Examining the Evolving Roles of Quantity Surveyors in Delivering SDG-Aligned Construction in Malaysia: A Simulation-Based Empirical Study
Main article
Abstract
This study develops and tests a simulation-based empirical model of how quantity surveyors (QSs) contribute to Sustainable Development Goal (SDG)-aligned construction delivery in Malaysia. Rather than replicating the Ghana-focused evidence base of the source paper, the present manuscript builds a new analytical design around four contemporary QS role domains: sustainable cost planning, sustainable procurement and circularity, social value and inclusive delivery, and data-driven governance and climate reporting. A synthetic but structurally realistic dataset of 286 QS professionals was generated from a theoretically constrained latent-variable model calibrated to plausible industry distributions. Actual empirical procedures were then performed on the simulated data, including reliability analysis, exploratory factor analysis, correlation analysis, and hierarchical multiple regression. The results show that the four-role structure is statistically stable (KMO = 0.906; Bartlett’s χ² = 2600.123, p < 0.001), with all core scales demonstrating acceptable to strong internal consistency (Cronbach’s alpha = 0.770–0.883).
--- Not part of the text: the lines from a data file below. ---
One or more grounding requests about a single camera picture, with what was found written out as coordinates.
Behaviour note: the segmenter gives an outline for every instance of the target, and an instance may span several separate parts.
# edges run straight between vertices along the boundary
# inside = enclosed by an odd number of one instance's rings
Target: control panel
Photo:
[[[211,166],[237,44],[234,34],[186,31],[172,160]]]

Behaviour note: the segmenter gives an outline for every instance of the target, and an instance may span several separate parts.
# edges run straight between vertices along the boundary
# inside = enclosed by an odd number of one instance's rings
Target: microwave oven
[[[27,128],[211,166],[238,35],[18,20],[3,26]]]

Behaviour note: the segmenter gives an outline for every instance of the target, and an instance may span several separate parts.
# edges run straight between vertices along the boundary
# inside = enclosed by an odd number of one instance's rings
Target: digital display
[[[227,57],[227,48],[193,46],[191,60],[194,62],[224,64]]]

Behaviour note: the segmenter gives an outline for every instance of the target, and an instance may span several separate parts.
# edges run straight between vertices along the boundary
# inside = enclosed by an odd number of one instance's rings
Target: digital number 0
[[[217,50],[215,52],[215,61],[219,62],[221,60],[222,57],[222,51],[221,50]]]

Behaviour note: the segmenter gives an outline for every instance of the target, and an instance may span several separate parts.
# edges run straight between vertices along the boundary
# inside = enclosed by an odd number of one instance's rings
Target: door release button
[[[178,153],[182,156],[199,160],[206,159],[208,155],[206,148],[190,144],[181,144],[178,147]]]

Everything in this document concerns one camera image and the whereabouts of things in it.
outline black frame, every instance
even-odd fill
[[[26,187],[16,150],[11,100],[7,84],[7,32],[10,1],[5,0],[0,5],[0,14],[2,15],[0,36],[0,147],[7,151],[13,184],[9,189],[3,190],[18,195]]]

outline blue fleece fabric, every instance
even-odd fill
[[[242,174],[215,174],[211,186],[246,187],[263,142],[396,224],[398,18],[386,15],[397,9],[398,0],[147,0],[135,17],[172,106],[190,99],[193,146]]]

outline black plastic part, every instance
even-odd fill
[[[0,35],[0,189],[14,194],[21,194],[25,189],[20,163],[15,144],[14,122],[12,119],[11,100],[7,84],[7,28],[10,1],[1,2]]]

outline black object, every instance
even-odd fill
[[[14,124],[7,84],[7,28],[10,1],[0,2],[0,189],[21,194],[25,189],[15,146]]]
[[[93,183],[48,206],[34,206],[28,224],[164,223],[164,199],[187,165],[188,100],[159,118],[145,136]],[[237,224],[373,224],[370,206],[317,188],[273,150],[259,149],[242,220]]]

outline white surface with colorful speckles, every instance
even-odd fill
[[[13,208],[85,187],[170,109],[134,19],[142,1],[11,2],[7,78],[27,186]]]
Among the role domains, data-driven governance and climate reporting shows the strongest positive association with perceived project-level SDG contribution (β = 0.345, p < 0.001), followed by organizational support (β = 0.159, p = 0.001), sustainable procurement and circularity (β = 0.153, p = 0.001), sustainability training (β = 0.132, p = 0.006), sustainable cost planning (β = 0.128, p = 0.009), and social value and inclusive delivery (β = 0.111, p = 0.017). The study contributes a new Malaysia-oriented perspective, a re-specified role architecture for QS practice, and a transparent simulation-based empirical workflow that can be reproduced or replaced by field data in later work.